In iOS 11 Apple tried to unify these two views by adopting the lock screen design for both. What you now drag from the top is called the Cover Sheet, basically a ‘non locking’ version of the lock screen.

With the existing design (mocked up above), you drag the view as a single, static piece. For those of us who have few notifications, it often feels like dragging an empty thing, which may be frustrating.
A motion tweak
The mockup below explores how the interaction could be made more engaging and possibly more useful at the same time. As you begin to drag, the status bar’s time label dramatically inflates until it becomes the massive, familiar one of the Cover Sheet. This unifies the UI further, and makes it more playful and dynamic.

The concept plays with the idea that the Cover Sheet is basically the expanded state of the status bar.
Since the Cover Sheet has the same design as the lock screen, some users (like me!) may first assume that by pulling down the sheet they’re locking the device. That’s not the case. Because the redesign feels less static, with the content now floating, it may help reduce the risk of confusion.
More importantly, the proposed tweak makes it convenient to glance at time and date, typically in situations where status bar’s information is hard to read (bad light, poor contrast, tired eyes) or simply not shown.

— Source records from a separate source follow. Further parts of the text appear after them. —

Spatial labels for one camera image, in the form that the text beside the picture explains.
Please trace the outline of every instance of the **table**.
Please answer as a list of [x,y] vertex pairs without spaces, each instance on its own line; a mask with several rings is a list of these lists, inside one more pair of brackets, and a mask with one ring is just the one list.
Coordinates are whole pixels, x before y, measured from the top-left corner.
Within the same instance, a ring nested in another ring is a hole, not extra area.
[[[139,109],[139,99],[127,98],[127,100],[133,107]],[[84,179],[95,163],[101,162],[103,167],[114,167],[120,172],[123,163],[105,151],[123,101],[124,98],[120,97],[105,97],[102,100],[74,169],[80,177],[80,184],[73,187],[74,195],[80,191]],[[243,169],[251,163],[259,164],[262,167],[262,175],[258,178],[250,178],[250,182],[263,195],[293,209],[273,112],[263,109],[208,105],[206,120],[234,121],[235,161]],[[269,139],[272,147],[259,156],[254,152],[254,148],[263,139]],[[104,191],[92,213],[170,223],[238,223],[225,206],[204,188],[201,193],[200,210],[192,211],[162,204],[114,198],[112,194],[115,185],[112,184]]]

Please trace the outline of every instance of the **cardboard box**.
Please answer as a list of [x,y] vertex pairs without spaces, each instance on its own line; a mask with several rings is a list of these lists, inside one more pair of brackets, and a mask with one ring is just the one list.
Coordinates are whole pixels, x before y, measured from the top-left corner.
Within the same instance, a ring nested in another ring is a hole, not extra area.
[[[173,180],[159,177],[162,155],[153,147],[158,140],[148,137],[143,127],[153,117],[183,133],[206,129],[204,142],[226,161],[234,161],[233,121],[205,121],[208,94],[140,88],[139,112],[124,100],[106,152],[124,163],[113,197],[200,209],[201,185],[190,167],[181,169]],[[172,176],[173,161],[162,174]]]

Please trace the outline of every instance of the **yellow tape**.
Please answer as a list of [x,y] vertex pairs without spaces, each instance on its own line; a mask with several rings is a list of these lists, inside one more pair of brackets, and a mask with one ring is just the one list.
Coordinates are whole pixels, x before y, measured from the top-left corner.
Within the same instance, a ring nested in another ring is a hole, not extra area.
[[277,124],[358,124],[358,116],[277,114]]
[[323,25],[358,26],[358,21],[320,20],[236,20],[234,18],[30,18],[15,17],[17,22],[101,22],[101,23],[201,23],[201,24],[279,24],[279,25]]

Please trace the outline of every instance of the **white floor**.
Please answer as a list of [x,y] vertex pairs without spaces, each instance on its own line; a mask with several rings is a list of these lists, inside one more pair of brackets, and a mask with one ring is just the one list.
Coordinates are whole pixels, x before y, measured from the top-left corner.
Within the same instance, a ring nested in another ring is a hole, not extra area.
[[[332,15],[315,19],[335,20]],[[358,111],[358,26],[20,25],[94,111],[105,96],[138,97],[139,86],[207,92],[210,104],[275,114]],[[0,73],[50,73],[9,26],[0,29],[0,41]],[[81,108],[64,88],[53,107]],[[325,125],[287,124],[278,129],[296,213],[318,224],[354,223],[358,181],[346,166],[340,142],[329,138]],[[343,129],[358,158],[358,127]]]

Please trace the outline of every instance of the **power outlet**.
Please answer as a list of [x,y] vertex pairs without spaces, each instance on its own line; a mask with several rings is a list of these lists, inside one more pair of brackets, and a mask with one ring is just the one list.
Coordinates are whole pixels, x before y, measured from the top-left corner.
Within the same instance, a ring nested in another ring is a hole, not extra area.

With the current iOS 11 implementation, in order to see a comfortable time label you have to either pull down the Cover Sheet entirely, or go to the lock screen, by pressing the Power key twice for instance. Both methods feel more distracting and effortful.
In iOS 11, on iPad, there’s a brilliant improvement that is based on the same idea that certain functions should be accessible without disrupting the user’s flow: swipe up just a bit from the bottom edge and the app dock immediately pops up, without obstructing the current app. You get more if you continue swiping all the way up, but often you don’t need more. It’s the idea of progressive disclosure, but gesture-driven, continuous, as opposed to the usual all-or-nothing, expanded-or-collapsed approach.
Notes
How would notifications be displayed with that concept? I haven’t explored yet. But following the same unfolding logic, we can imagine that the top of the notification stack would appear first; a good thing as it means the most recent notification would show first. An additional benefit over the original design?
The mockups in this post were made quickly, using Principle for Mac. The actual iOS 11 implementation uses complex blur transitions that I happily skipped.